In almost all cases, eradication schemes are not cost efficient or effective means to reduce disease spread when compared to health education, sanitation, and controlling animal movement. Moreover, eradication schemes do not address the fundamental problem of our creating conditions, which maximize opportunities for disease build-up and cross-species transmission. Much research is still needed on the links between viruses in different species and human disease, and means of transmission between the two. Rather than attempting to eradicate pathogens or the wild species that may harbour them, a practical approach would include decreasing the contact rate among species, including humans, at the interface created by the wildlife trade. Since wildlife marketing functions as a system of networks with major hubs, these points provide control opportunities to maximize the effects of regulatory efforts.
Intensive production has also given rise to new disease problems, such as Bovine Spongiform Encephalopathy (Mad Cow Disease) and Avian flu. These indicate the potential for disease transmission through human food chains that are now often extended halfway across the globe. Industrialized animal production systems are now major features of human ecology. They have considerable impacts on the quality of the atmosphere, water and soil due to nutrient overloads; they impact terrestrial ecosystems directly and indirectly; in addition, disruption of marine fisheries occurs locally with pollution and runoff from production facilities and globally in terms of depletion of fish stocks where fishmeal has become a large commodity in the production of livestock feeds.

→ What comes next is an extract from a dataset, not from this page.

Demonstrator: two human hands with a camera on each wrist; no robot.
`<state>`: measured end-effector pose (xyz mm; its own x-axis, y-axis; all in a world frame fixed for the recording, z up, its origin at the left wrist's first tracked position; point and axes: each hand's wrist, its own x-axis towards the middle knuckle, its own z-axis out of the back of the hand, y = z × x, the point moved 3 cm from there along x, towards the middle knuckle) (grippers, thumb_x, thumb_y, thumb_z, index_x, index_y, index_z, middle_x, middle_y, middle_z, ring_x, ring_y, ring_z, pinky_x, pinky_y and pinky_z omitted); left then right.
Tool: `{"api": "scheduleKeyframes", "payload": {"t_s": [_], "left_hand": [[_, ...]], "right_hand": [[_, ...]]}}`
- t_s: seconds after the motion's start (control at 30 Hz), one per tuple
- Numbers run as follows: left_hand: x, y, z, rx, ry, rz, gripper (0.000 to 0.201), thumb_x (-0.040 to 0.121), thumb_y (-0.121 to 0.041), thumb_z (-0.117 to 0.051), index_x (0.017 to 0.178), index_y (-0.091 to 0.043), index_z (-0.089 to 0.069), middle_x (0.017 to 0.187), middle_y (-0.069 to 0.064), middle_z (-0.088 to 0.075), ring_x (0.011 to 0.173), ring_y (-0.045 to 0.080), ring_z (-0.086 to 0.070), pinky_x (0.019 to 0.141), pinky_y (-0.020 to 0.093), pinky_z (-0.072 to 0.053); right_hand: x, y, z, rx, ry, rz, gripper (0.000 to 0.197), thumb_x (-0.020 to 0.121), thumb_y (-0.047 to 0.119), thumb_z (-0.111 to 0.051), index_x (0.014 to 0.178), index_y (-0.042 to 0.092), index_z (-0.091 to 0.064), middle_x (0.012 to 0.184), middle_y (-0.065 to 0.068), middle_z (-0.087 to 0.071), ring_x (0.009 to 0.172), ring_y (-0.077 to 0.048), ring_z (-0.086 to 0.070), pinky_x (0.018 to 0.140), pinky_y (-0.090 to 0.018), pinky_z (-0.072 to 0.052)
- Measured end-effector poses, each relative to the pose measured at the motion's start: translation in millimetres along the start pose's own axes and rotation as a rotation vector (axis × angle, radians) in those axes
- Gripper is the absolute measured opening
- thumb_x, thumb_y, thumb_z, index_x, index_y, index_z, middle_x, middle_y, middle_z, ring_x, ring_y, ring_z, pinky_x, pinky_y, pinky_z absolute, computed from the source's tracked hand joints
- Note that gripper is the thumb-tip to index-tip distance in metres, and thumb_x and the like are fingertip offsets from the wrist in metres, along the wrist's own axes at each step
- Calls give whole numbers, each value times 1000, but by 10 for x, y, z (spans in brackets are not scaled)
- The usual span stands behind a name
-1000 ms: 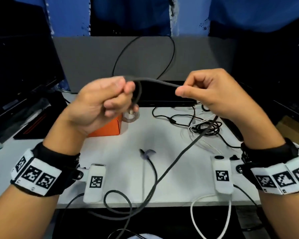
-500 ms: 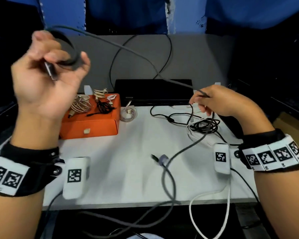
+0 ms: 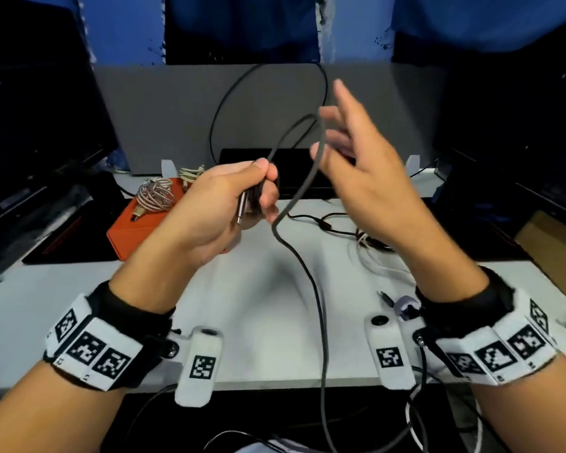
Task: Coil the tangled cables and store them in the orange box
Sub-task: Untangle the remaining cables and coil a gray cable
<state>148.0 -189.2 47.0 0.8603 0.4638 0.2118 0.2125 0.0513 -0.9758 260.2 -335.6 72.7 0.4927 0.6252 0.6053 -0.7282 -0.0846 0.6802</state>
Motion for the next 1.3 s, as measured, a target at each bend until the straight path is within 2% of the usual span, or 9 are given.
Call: {"api": "scheduleKeyframes", "payload": {"t_s": [0.13, 0.23, 0.43, 0.63, 0.73, 0.87, 1.03, 1.2, 1.3], "left_hand": [[22, 52, 27, 439, -106, -86, 30, 109, -22, -42, 86, -13, -58, 55, -2, -54, 50, 18, -51, 63, 34, -38], [4, 33, 18, 676, -48, -140, 24, 100, -22, -49, 85, -9, -62, 70, 15, -66, 63, 25, -62, 64, 49, -50], [-166, -149, -22, 27, 257, -25, 32, 105, -27, -43, 82, -8, -54, 50, 0, -40, 46, 19, -41, 70, 34, -53], [-164, -91, -92, -467, 546, 66, 33, 107, -28, -33, 90, -16, -58, 52, -9, -51, 52, 9, -54, 64, 35, -60], [-144, -61, -74, -480, 544, 44, 29, 106, -26, -36, 96, -13, -60, 62, -5, -55, 65, 13, -61, 66, 38, -64], [-145, -32, -36, -470, 559, 67, 24, 104, -25, -44, 101, -11, -64, 71, -1, -60, 79, 19, -68, 71, 43, -64], [-190, -46, -104, -306, 591, 132, 55, 105, -46, -27, 85, -13, -67, 57, 2, -57, 77, 26, -68, 78, 50, -61], [-234, -35, -122, -196, 568, 28, 37, 104, -32, -37, 83, -18, -65, 55, -4, -56, 75, 24, -68, 94, 46, -49], [-250, -31, -174, -240, 605, 36, 34, 103, -31, -40, 87, -17, -67, 60, -2, -61, 73, 24, -67, 85, 34, -53]], "right_hand": [[-129, 341, 122, 98, -150, 247, 47, 100, 8, -45, 146, 6, -53, 140, -4, -60, 131, -10, -55, 114, -35, -43], [-273, 521, -76, -214, 78, 504, 35, 107, 16, -44, 129, 2, -68, 130, -10, -68, 125, -19, -59, 112, -34, -40], [-202, 149, -276, -340, 385, 102, 60, 112, 38, -33, 166, 19, -14, 169, -2, -27, 156, -12, -21, 126, -29, -18], [-109, 38, -240, 240, 291, -13, 32, 113, 23, -39, 107, 13, -69, 87, -8, -71, 68, -20, -63, 65, -36, -54], [-100, 60, -235, 476, 239, -126, 29, 112, 23, -42, 110, 17, -70, 74, 6, -58, 55, -8, -43, 50, -20, -32], [-118, 63, -250, 596, 241, -187, 30, 110, 25, -47, 128, 17, -70, 75, -12, -46, 65, -31, -33, 50, -24, -17], [-151, 146, -184, 467, 323, -8, 31, 110, 13, -48, 98, -6, -70, 92, -22, -75, 65, -12, -70, 73, -25, -51], [-196, 194, -193, 591, 382, -80, 28, 109, 15, -48, 116, 1, -71, 78, -17, -69, 69, -54, -69, 53, -51, -45], [-184, 166, -195, 563, 382, -89, 31, 109, 18, -49, 122, 1, -71, 71, -6, -65, 73, -47, -73, 64, -37, -55]]}}
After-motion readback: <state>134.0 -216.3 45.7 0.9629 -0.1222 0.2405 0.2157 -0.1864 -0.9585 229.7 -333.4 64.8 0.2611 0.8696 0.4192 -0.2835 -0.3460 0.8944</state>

The response to the fact that several vector-borne, parasitic or zoonotic diseases have (re)-emerged and spread in Europe with major health, ecological, socio-economical and political consequences, has been the establishment of EDEN (Emerging Diseases in a changing European Environment). Most of these outbreaks are linked to global and local changes resulting from climate change, human-induced landscape changes or the activities of human populations. Europe must anticipate, prevent and control new emergences to avoid major societal and economical crises (cf. SARS in Asia, West Nile in the USA). EDEN offers a unique opportunity to prepare for uncertainties about the future of the European environment by exploring the impact of environmental. Other aims are to identify, evaluate and catalogue European ecosystems and environmental conditions linked to global change, which can influence the spatial and temporal distribution and dynamics of human pathogenic agents. The project will develop and co-coordinate at the European level a set of generic methods, tools and skills such as predictive emergence and spread models, early warning, surveillance and monitoring tools and scenarios, which can be used by decision makers for risk assessment, decision support for intervention and public health policies both at the EU and at the national or regional level. Part of EDEN's innovation will be to combine spatial data (earth observation data, GIS etc.) with epidemiological data.

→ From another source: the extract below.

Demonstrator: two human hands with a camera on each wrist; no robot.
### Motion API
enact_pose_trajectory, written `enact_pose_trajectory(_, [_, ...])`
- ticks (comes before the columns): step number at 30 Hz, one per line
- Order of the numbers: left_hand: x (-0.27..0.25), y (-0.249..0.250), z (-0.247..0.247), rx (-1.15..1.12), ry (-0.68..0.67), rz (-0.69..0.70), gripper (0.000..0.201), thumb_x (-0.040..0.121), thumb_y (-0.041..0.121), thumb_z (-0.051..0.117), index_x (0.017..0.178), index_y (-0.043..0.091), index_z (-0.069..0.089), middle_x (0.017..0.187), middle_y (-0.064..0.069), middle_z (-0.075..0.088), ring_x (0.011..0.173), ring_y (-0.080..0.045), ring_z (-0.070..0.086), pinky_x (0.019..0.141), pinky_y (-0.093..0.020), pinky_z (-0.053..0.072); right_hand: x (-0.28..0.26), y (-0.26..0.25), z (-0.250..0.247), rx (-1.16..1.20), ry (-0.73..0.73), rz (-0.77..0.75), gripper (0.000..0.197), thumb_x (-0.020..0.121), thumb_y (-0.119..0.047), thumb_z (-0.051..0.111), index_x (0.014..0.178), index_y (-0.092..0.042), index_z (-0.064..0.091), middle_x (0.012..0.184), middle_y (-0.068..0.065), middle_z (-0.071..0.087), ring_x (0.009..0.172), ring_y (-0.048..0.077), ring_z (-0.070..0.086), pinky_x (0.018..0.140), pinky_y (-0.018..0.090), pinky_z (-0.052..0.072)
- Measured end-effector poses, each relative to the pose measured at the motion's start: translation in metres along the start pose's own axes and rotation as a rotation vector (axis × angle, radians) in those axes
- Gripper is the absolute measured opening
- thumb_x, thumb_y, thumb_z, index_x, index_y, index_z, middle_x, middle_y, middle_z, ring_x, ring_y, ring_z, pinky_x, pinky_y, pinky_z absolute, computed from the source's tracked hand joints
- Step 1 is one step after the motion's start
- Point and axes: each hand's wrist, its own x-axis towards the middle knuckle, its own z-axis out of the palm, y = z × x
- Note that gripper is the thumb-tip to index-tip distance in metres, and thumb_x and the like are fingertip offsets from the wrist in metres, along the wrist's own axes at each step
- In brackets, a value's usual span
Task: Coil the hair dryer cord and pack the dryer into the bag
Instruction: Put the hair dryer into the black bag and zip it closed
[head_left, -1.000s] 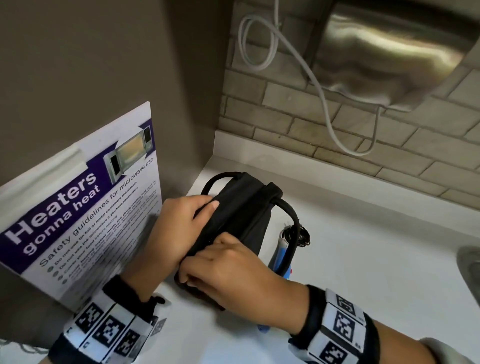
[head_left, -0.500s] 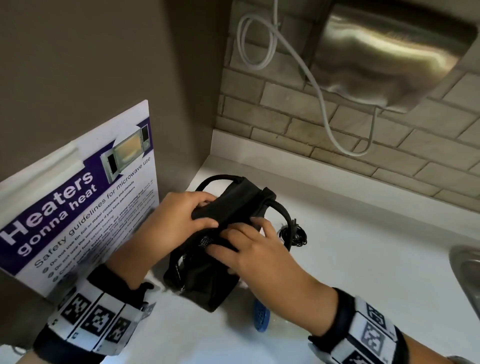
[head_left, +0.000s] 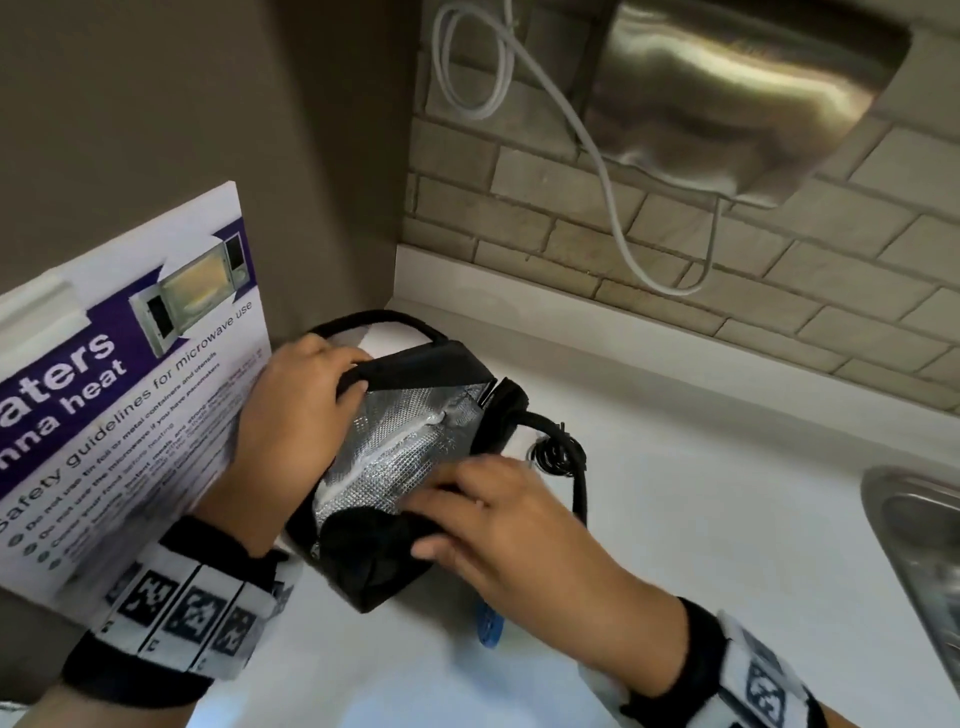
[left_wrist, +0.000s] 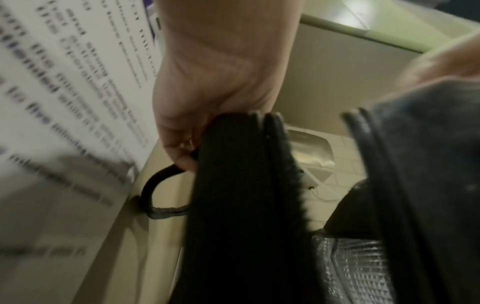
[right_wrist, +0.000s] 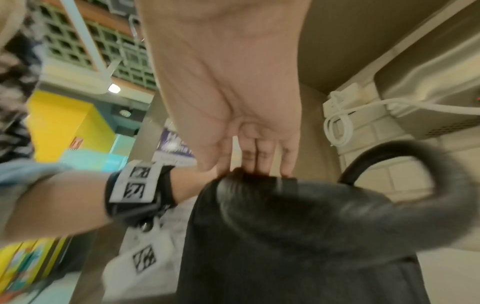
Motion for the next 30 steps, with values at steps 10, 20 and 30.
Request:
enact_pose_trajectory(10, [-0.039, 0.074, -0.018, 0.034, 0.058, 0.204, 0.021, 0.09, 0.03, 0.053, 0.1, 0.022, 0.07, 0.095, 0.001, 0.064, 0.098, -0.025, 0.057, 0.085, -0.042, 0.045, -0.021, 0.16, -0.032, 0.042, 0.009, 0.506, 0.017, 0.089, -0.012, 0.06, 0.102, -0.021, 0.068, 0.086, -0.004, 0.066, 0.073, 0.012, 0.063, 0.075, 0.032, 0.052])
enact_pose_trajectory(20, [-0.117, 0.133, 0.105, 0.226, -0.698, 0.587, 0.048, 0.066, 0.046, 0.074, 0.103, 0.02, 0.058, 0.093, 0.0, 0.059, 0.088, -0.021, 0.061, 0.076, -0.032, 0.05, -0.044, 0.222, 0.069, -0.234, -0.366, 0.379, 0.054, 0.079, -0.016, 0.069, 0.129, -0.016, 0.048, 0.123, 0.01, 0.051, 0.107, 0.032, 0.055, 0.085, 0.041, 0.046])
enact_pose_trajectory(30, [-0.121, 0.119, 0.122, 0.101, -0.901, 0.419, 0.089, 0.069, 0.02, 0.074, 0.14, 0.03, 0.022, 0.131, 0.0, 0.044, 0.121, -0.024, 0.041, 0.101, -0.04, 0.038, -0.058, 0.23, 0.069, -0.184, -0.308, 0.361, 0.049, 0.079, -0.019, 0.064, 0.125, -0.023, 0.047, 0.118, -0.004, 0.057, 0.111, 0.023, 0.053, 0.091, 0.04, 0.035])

EDEN has selected for study a range of indicator human diseases that are especially sensitive to environmental changes and will be studied within a common scientific framework (involving Landscapes, Vector and Parasite bionomics, Public Health, and Animal Reservoirs). Some of these diseases are already present in Europe (tick- and rodent-borne diseases, leishmaniasis, West Nile fever); others were present historically (malaria) and so may re-emerge, whilst others are on the fringes of Europe (Rift Valley fever) in endemic regions of West and Northern Africa.